Royal Gold Starts A Royalty Rumble

Royal Gold (RGL-T, RGLD-Q) has signed a friendly deal to acquire International Royalty (IRC-T, ROY-X) for $749 million in cash and shares, outdoing a $640-million all-cash hostile bid by Franco-Nevada (FNV-T) in early December.

The deep-pocketed Franco- Nevada can still make another offer, but any deal that doesn’t end in Royal Gold’s favour will be subject to a hefty US$32-million break fee.

International Royalty chairman and CEO Douglas Silver says the Royal Gold offer is more enticing than Franco-Nevada’s all-cash deal because it gives shareholders the benefit of holding onto stock in a royalty company.

“This rollover we can do in this transaction allows our Canadian shareholders to continue to invest in the royalty space on a tax-deferred basis,” Silver said in an interview. “It’s a very powerful story compared to an all-cash bid, where everybody has to pay taxes immediately.”

Royal Gold has offered $7.45 in cash or 0.1285 of a Royal Gold share for each International Royalty share. The company will pay a maximum of US$350 million in cash and a maximum of 7.75 million Royal Gold shares.

International Royalty shareholders who live in Canada will have the option of exchanging their shares for shares of Royal Gold or a Canadian Royal Gold subsidiary.

The offer is a 70% premium over International Royalty’s 20-day volume- weighted average trading price leading up to Dec. 4, the last trading day before Franco- Nevada’s offer.

Franco-Nevada’s $6.75-per-share offer represented a 54% premium over the company’s 20-day volume-weighted share price over the same period, or a 43% premium to International Royalty’s share price on Dec. 4.

At presstime, Franco-Nevada had not responded to the rival bid.

Royal Gold president and CEO Tony Jensen says if his company’s friendly offer is successful, the combined company would have even stronger cash flow that is set to grow with 31 producing assets and another 20 in the development stage.

Jensen says that the added revenue — International Royalty brought in about $40 million in the 12 months ending Sept. 30, while Royal Gold’s revenue was about $73 million — would enable it to do bigger royalty financings with companies looking to fund development, without diluting equity or going into debt.

“Every CEO’s dream is to build a company out of cash flow rather than selling equity into the marketplace,” Jensen says. “That’s how wealth is created and I think we are starting to get that momentum in Royal Gold.”

The deal would also give Royal Gold more exposure to Canadian investors.

“We have an extensive Canadian following,” says Silver of International Royalty. “We trade a lot of stock in Canada compared to Royal. . . we were originally a Canadian company and also we have substantial royalties in Canada.”

Much of International Royalty’s revenue comes from nickel royalties, but that will change once Barrick Gold’s (ABX-T, ABX-N) 18- million-oz.

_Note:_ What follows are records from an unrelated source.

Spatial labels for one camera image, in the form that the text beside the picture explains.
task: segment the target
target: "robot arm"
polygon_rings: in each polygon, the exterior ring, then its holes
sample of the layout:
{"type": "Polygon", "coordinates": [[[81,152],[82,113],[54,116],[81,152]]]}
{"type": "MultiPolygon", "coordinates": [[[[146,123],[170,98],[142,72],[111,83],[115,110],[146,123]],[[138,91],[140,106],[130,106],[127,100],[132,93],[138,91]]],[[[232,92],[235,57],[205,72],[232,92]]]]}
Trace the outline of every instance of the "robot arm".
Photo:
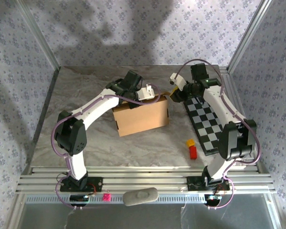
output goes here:
{"type": "Polygon", "coordinates": [[[239,119],[232,115],[231,111],[243,119],[254,131],[256,131],[256,123],[253,120],[246,120],[232,105],[226,94],[221,94],[221,83],[217,79],[203,77],[203,79],[198,79],[196,83],[189,83],[180,75],[176,77],[175,73],[170,79],[171,84],[177,86],[170,96],[174,102],[184,102],[201,96],[218,116],[223,126],[223,131],[218,140],[219,154],[216,155],[211,164],[204,168],[202,177],[205,186],[223,183],[223,173],[226,169],[235,160],[240,160],[250,154],[255,147],[253,135],[239,119]],[[224,104],[221,95],[231,110],[224,104]]]}
{"type": "Polygon", "coordinates": [[[54,137],[58,146],[68,152],[66,163],[71,172],[69,179],[79,189],[86,185],[88,177],[83,159],[83,149],[87,145],[86,130],[102,114],[122,103],[123,100],[118,96],[134,101],[154,98],[154,92],[150,85],[146,85],[140,90],[137,89],[141,80],[139,75],[129,71],[124,79],[108,84],[97,97],[84,106],[70,113],[62,111],[59,114],[58,121],[79,113],[78,116],[60,124],[54,137]]]}

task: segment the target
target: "small cube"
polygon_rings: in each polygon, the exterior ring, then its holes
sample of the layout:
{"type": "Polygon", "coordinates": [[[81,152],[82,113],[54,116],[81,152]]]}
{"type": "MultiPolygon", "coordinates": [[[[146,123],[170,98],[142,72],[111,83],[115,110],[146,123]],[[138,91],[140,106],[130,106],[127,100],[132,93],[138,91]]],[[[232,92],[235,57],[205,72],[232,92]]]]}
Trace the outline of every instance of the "small cube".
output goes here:
{"type": "Polygon", "coordinates": [[[104,194],[103,194],[103,201],[104,201],[104,202],[110,202],[110,201],[111,201],[111,194],[109,194],[109,193],[104,193],[104,194]]]}
{"type": "Polygon", "coordinates": [[[195,141],[192,140],[192,139],[189,139],[189,140],[186,141],[186,145],[187,145],[187,147],[194,146],[195,145],[195,141]]]}
{"type": "Polygon", "coordinates": [[[191,146],[190,147],[190,158],[192,160],[196,160],[197,159],[197,149],[195,146],[191,146]]]}

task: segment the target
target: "floral wallpaper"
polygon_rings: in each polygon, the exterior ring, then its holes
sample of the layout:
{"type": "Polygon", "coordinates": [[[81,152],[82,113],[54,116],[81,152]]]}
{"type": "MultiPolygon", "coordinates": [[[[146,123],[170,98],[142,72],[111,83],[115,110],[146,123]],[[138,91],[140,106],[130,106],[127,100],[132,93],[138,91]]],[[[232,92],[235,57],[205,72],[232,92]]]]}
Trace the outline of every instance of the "floral wallpaper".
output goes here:
{"type": "Polygon", "coordinates": [[[286,215],[286,0],[273,0],[232,76],[286,215]]]}
{"type": "Polygon", "coordinates": [[[60,65],[227,66],[260,0],[24,0],[60,65]]]}
{"type": "Polygon", "coordinates": [[[0,0],[0,228],[31,159],[52,76],[14,1],[0,0]]]}

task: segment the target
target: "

Pascua Lama gold project, which straddles the borders of Chile and Argentina, reaches production in 2013. International Royalty has a 0.473-3.15% sliding-scale royalty on the Chilean portion of the deposit. The royalty will add US$20 million in annual revenue.

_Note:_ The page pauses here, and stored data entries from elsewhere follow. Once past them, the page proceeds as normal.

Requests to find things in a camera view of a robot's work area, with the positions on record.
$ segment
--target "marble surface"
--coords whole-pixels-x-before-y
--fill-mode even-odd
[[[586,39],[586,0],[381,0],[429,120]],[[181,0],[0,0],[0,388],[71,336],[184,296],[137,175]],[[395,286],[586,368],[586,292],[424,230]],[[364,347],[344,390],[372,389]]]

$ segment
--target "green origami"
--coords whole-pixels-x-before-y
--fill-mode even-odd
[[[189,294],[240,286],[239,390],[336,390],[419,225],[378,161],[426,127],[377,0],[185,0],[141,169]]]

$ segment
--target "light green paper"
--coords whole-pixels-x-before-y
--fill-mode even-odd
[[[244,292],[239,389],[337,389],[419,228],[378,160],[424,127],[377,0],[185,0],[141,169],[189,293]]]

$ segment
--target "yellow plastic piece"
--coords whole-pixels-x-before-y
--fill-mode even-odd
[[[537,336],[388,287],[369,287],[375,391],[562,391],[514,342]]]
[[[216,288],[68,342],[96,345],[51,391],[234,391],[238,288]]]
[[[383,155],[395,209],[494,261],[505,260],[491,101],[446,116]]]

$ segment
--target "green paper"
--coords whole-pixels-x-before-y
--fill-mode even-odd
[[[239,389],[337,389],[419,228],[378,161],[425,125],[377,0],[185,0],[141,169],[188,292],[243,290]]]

Royal Gold holds a smaller Pascua Lama royalty, about one-third the size of International Royalties’.

If the deal goes through, Royal Gold would gain 84 royalties, including a 2.7% net smelter return (NSR) royalty on Vale’s (RIO-N) Voisey’s Bay nickel mine in Labrador.

And the combined company would have a total of 200 royalty interests and 11 producing assets. About 70% of total revenue would come from precious metals, and the rest from base metals.

Royal Gold shares were up 2%, or $1.02, to $51.25 on a trading volume of about 4,000 shares in Toronto on the news on Dec. 18.

International Royalty shares added more than 4%, or 32¢, to $7.64 on a trading volume of 9.1 million shares.

Franco-Nevada rose 4¢ to $26.14 on a trading volume of 802,000 shares.